1. a kind of construction method of saccharomyces cerevisiae (Saccharomyces cerevisiae) engineering bacteria, which is characterized in that first To the cytochromes monooxygenase for deriving from plant, the gene of cytochrome reductase and UDP-glucose transferase is carried out Codon optimization simultaneously synthesizes corresponding gene using chemical method, including the P450 cytochromes list oxygenation from Medicago truncatula For enzyme coding gene CYP716A12 sequence as shown in SEQ ID NO.1, the cytochrome reductase from Medicago truncatula encodes base UDP-glucose transferase gene UGT73C10 sequence because MtCPR sequence is as shown in SEQ ID NO.2, and from European yellor rocket As shown in SEQ ID NO.3, P450 cytochromes list oxygenation is then constructed respectively using the promoter of saccharomyces cerevisiae and terminator Enzyme gene expression box P_GAL1-CYP716A12-T_CYC1, cytochrome reductase expression casette P_GAL10-MtCPP-T_ADH1And UDP-glucose transferase gene expression cassette P_GAL1-UGT73C10-T_CYC1, building saccharomyces cerevisiae expression is assembled by DNA large fragment Carrier pESC-URA-P_GAL1-CYP716A12-T_CYC1-P_GAL10-MtCPP-T_ADH1And pESC-TRP-P_GAL1-UGT73C10-T_CYC1, Being transferred to jointly can produce in β-amyrin Saccharomyces Cerevisiae in S gib, realize while producing oleanolic acid, 3-O- glucosyl group Oleanolic acid and cellobiose oleanolic acid.
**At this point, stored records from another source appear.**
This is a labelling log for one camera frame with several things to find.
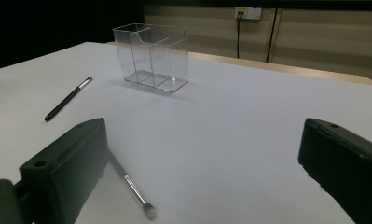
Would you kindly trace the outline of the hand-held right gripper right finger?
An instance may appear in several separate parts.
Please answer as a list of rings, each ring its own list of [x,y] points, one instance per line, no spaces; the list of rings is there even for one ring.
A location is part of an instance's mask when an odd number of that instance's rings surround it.
[[[372,142],[334,123],[307,119],[297,160],[356,224],[372,224]]]

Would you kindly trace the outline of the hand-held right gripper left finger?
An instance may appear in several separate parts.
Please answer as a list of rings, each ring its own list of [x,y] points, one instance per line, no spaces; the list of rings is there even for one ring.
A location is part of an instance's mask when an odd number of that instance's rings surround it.
[[[108,163],[103,118],[82,122],[20,167],[35,224],[74,224]]]

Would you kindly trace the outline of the clear plastic organizer box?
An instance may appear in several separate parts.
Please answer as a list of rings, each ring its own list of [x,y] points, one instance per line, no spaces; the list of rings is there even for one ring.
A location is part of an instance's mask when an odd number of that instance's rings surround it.
[[[131,23],[113,29],[125,81],[175,92],[188,82],[188,29]]]

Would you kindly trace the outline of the light wooden table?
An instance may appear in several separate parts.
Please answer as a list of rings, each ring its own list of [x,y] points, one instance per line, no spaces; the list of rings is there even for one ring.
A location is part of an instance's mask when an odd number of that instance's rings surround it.
[[[125,81],[174,92],[188,82],[188,60],[199,59],[210,62],[233,64],[257,69],[284,72],[304,77],[339,80],[372,85],[372,79],[357,75],[316,69],[262,63],[218,55],[188,52],[176,46],[132,46],[110,42],[117,47],[117,54]]]

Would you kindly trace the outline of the white table sheet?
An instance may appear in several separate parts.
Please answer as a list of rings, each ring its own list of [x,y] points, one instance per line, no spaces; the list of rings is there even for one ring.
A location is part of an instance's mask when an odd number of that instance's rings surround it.
[[[0,178],[18,180],[21,165],[63,133],[103,118],[111,150],[158,215],[148,220],[107,169],[76,224],[352,224],[297,155],[308,118],[372,142],[372,85],[199,59],[188,66],[189,81],[173,93],[126,82],[106,44],[0,69]]]

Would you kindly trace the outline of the white wall socket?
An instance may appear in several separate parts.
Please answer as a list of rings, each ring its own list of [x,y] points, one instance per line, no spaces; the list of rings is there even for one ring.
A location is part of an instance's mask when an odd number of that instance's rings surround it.
[[[235,18],[241,20],[258,21],[261,18],[261,7],[236,7]]]

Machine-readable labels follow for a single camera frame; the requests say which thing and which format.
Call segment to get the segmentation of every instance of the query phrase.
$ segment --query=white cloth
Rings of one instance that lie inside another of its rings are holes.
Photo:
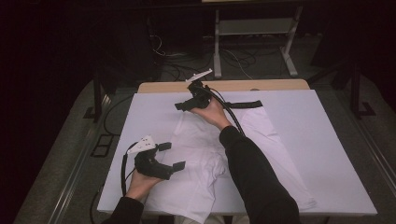
[[[237,109],[233,112],[245,135],[262,150],[299,209],[314,206],[315,200],[306,189],[265,109]],[[219,142],[219,130],[201,117],[185,112],[171,142],[172,148],[165,152],[162,163],[186,161],[186,168],[153,188],[146,204],[204,223],[215,201],[215,180],[219,175],[229,175],[224,147]]]

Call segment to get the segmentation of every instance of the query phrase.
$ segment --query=white device part
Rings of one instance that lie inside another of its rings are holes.
[[[192,81],[194,81],[194,80],[196,80],[198,78],[206,76],[207,74],[209,74],[211,72],[212,72],[212,69],[209,68],[209,70],[207,70],[206,72],[192,75],[192,77],[190,77],[190,79],[186,79],[186,82],[192,82]]]
[[[151,135],[146,135],[146,137],[142,138],[138,143],[136,143],[133,147],[131,147],[127,153],[135,153],[141,151],[147,151],[150,149],[154,149],[156,147],[154,140],[152,140]]]

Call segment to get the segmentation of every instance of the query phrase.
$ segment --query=black sweatshirt
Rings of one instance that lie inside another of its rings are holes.
[[[276,178],[262,151],[234,126],[224,128],[219,136],[225,147],[233,182],[247,209],[251,224],[299,224],[296,202]],[[143,204],[137,200],[120,199],[111,218],[104,224],[139,223]]]

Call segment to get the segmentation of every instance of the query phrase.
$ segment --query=person's left hand
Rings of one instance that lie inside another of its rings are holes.
[[[160,178],[142,175],[137,172],[137,170],[134,170],[131,178],[131,185],[126,192],[125,197],[140,201],[149,194],[149,191],[154,187],[154,185],[161,181],[163,180]]]

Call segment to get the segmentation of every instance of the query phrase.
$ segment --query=black sleeve
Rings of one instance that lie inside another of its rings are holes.
[[[230,173],[250,223],[300,223],[296,202],[257,145],[233,126],[224,128],[219,140],[226,149]]]
[[[142,217],[143,207],[138,200],[122,197],[111,217],[102,224],[138,224]]]
2. the Saccharomyces cerevisiae gene engineering bacteria of construction method building according to claim 1, it is characterised in that the wine brewing The genotype of Yeast engineering bacteria is Sgib::pESC-URA-P_GAL1-CYP716A12-T_CYC1-P_GAL10-MtCPP-T_ADH1&pESC- TRP-P_GAL1-UGT73C10-T_CYC1, wherein promoter P_GAL1For the starting of saccharomyces cerevisiae gala fructokinase encoding gene GAL1 Son, terminator T_CYC1For the terminator of S. cerevisiae cytochrome C1 encoding gene CYC1, promoter P_GAL10For saccharomyces cerevisiae The promoter of UDP-glucose epimerism enzyme coding gene GAL10, the terminator T_ADH1For Ethanol in Saccharomyces cerevisiae dehydrogenase The terminator of Gene A DH1.

3. Saccharomyces cerevisiae gene engineering bacteria as claimed in claim 2 is in fermenting and producing oleanolic acid, 3-O- glucosyl group olive Application in acid and cellobiose oleanolic acid.